Les acheteurs se ruent vers le nouvel or : le logement. 2021 s’est achevée avec environ 1 200 000 ventes, soit 12% de plus que le précédent record de 2019.

Dans un contexte de réduction de l’offre de logements à vendre et de hausse des prix, le nombre de transactions sur 12 mois glissants stagne toutefois depuis septembre 2021. L’approche des élections présidentielles pourrait comme d’habitude favoriser un peu d’attentisme chez les acheteurs.

Hausse des prix : il était une fois dans l’Ouest

Les prix ont connu en 2021 la plus forte hausse depuis le milieu des années 2000, avec +7,3 % en France sur un an, à fin décembre 2021.
Si Paris n’est plus Fort Alamo et voit ses prix stagner depuis le début de la crise sanitaire (-0,1 % depuis 1 an), presque tous les autres territoires sont concernés par la hausse importante des prix.
En province, les prix sont en hausse de +8,3 % sur un an, tirés par les maisons (+9,3 %).

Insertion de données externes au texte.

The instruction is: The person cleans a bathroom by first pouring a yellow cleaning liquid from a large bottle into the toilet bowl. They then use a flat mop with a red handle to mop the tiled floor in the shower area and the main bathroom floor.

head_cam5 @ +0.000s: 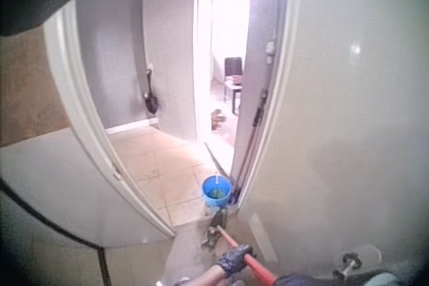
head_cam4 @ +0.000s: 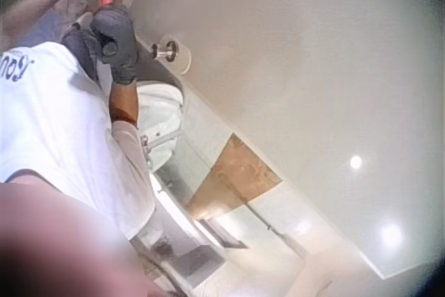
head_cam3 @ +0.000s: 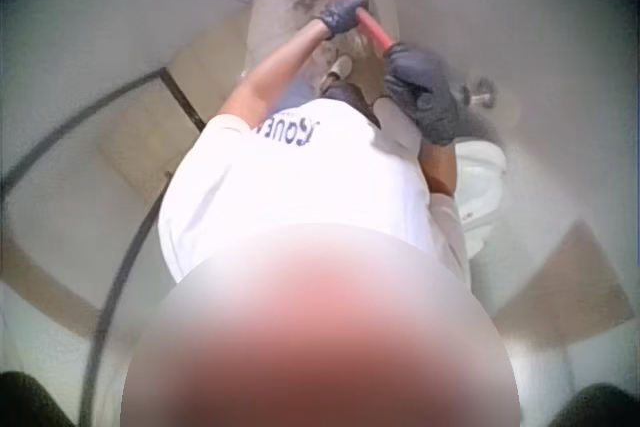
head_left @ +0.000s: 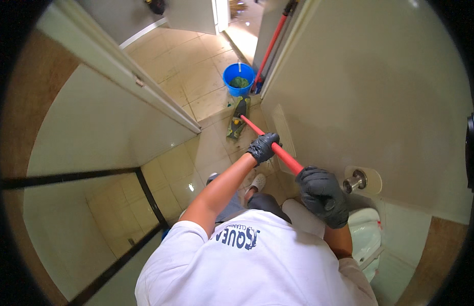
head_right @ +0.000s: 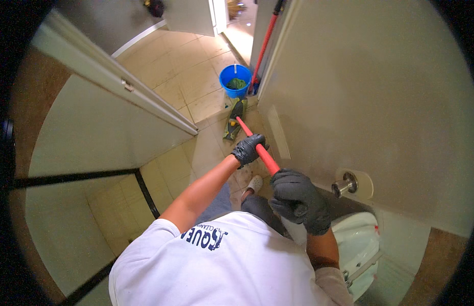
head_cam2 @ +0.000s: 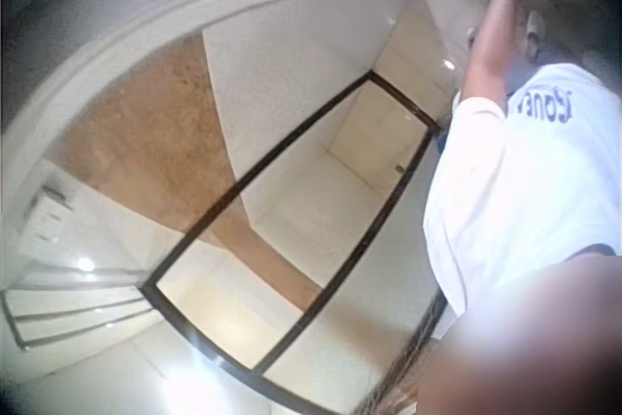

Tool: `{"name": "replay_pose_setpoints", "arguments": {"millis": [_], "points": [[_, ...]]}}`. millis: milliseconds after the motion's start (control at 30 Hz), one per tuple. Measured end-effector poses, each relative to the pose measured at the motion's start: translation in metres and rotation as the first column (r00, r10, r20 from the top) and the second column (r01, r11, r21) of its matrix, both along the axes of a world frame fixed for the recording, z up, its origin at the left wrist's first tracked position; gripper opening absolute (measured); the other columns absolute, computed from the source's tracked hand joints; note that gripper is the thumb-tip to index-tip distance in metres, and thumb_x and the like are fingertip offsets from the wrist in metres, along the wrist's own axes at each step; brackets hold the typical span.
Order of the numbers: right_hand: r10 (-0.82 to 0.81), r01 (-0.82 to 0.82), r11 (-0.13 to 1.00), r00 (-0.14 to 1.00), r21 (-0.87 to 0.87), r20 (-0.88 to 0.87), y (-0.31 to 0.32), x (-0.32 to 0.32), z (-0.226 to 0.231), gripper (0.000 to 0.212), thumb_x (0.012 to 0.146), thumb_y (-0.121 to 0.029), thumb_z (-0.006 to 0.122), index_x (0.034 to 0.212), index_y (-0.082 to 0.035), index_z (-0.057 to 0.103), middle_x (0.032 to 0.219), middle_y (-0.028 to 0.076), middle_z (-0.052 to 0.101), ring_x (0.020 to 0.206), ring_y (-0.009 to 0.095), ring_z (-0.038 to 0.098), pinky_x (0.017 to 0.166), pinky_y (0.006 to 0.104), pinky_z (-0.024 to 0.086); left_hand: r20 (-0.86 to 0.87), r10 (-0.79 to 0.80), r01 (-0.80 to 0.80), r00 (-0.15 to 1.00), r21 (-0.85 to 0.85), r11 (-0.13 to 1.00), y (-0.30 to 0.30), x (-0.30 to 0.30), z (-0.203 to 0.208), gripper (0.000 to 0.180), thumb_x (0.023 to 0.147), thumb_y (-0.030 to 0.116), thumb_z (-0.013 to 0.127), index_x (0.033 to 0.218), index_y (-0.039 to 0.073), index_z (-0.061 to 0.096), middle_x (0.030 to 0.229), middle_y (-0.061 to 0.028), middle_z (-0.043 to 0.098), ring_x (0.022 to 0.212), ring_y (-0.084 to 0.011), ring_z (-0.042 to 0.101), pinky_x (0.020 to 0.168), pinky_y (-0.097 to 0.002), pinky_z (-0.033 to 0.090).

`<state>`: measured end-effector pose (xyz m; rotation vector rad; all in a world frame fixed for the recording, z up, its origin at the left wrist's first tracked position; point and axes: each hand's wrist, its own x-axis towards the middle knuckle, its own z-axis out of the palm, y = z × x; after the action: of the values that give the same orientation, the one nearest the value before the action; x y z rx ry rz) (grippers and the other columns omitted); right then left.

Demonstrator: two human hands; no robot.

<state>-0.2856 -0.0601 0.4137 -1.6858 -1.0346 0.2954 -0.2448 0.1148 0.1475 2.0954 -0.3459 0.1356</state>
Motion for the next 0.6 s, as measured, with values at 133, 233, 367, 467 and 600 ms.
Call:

Dans les dix plus grandes villes de province (+5,1% sur un an) ainsi que dans le reste de l’Île-de-France (+3,4%), la hausse semble ralentir un peu.
En revanche, dans le reste du territoire, les prix ont connu une accélération à la faveur de la crise sanitaire : stations balnéaires (+11,6%), villes moyennes (+8,1%), petites (+8,4%) ou rurales (+8,3%).
L’effet covid-19 est encore plus visible lorsque l’on compare les 18 mois précédant la crise sanitaire et les 18 mois suivants.

Les maisons et les villes moyennes, petites ou rurales ont nettement profité de la crise sanitaire, au contraire de Paris dont l’élan a été stoppé net.
Parmi les plus fortes hausses dans les 70 grandes villes suivies par la FNAIM, le duel entre La Roche-sur-Yon (2 513€/m², +20% sur un an) et Brest (2 220€/m², +17,6%) tourne à l’avantage de la première citée. D’autres villes sont très dynamiques : La Rochelle (4 903€/m², +15%), Nancy (2 482€/m², +14,3%) ou encore Angers (3 299€/m² +12,2%).
En termes géographiques, on observe une tension croissante du marché sur la façade atlantique, avec une carte de l’évolution des prix sur un an qui met en relief le fort dynamisme de ces territoires.

Les régions Bretagne (+15,1 %), Pays de la Loire (+11,4 %) et Normandie (+9,4 %) sont les nouvelles locomotives du marché. La hausse des prix est toutefois quasi-générale.

S’il est indéniable que la crise a remis en cause le phénomène de métropolisation à l’œuvre dans les 10 années précédentes et même généré un léger exode urbain, ce dernier est toutefois à relativiser, on n’observe pas des hordes d’acheteurs qui partent à la conquête de l’Ouest ou encore à une grande évasion des centres-villes.

Qu’en sera-t-il pour 2022 ? Même si toute prévision est sujette à caution dans le contexte actuel et qu’il faut faire preuve d’une prudence de sioux, on peut penser qu’il pourrait y avoir en 2022 une accalmie après l’euphorie de 2021.
Il semble en effet difficile d’imaginer que le marché du logement poursuivra sur une hausse similaire des ventes et des prix en 2022.
On devrait plutôt assister à une consolidation du marché avec un niveau d’activité élevé mais un peu moins qu’en 2021, et des prix qui continueraient à augmenter, entrainés par la dynamique des zones moins denses, mais à un rythme moins soutenu.